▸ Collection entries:
====

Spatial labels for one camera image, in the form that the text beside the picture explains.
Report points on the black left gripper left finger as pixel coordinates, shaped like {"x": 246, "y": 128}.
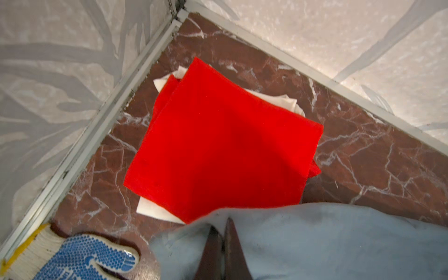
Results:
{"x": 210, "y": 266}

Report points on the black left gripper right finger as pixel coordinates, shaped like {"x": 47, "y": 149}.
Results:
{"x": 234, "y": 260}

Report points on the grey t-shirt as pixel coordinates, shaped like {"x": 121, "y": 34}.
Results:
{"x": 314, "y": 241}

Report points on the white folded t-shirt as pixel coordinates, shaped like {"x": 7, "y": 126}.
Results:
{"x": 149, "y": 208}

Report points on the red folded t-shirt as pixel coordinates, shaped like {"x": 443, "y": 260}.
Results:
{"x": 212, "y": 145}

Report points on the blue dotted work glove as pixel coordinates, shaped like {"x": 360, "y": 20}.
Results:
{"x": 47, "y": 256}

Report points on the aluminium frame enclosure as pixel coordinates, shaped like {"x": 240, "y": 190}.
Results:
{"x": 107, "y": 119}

====

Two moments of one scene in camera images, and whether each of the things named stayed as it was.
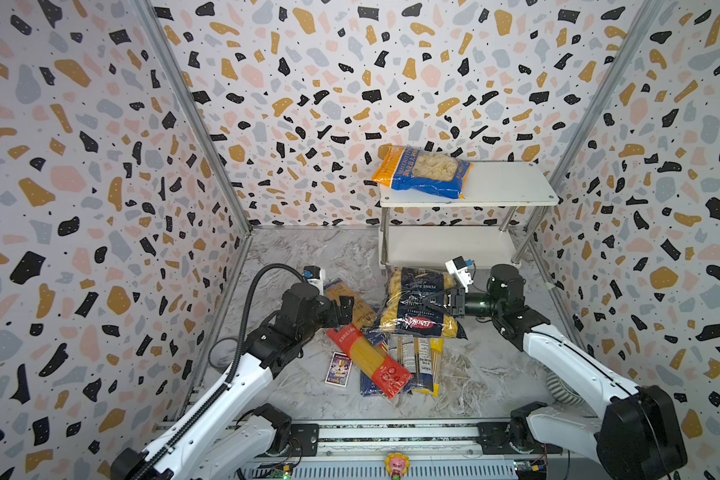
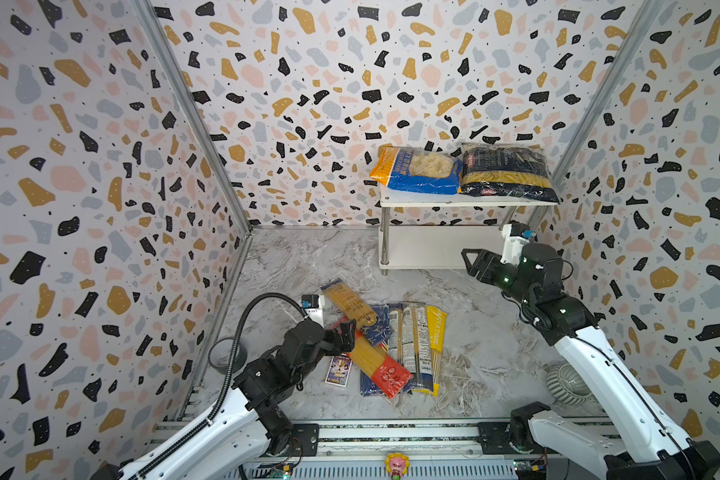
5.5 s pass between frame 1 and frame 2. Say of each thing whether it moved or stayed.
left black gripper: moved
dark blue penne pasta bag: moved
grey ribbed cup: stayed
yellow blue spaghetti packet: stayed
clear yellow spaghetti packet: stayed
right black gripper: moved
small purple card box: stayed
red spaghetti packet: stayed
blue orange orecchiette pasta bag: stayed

====

▸ Action item:
If a line in the data above holds the string "frame", report that line.

▸ Answer:
Report points on the aluminium frame enclosure as pixel coordinates, shaped like {"x": 240, "y": 190}.
5.5 s pass between frame 1 and frame 2. Say of each thing whether it moved or stayed.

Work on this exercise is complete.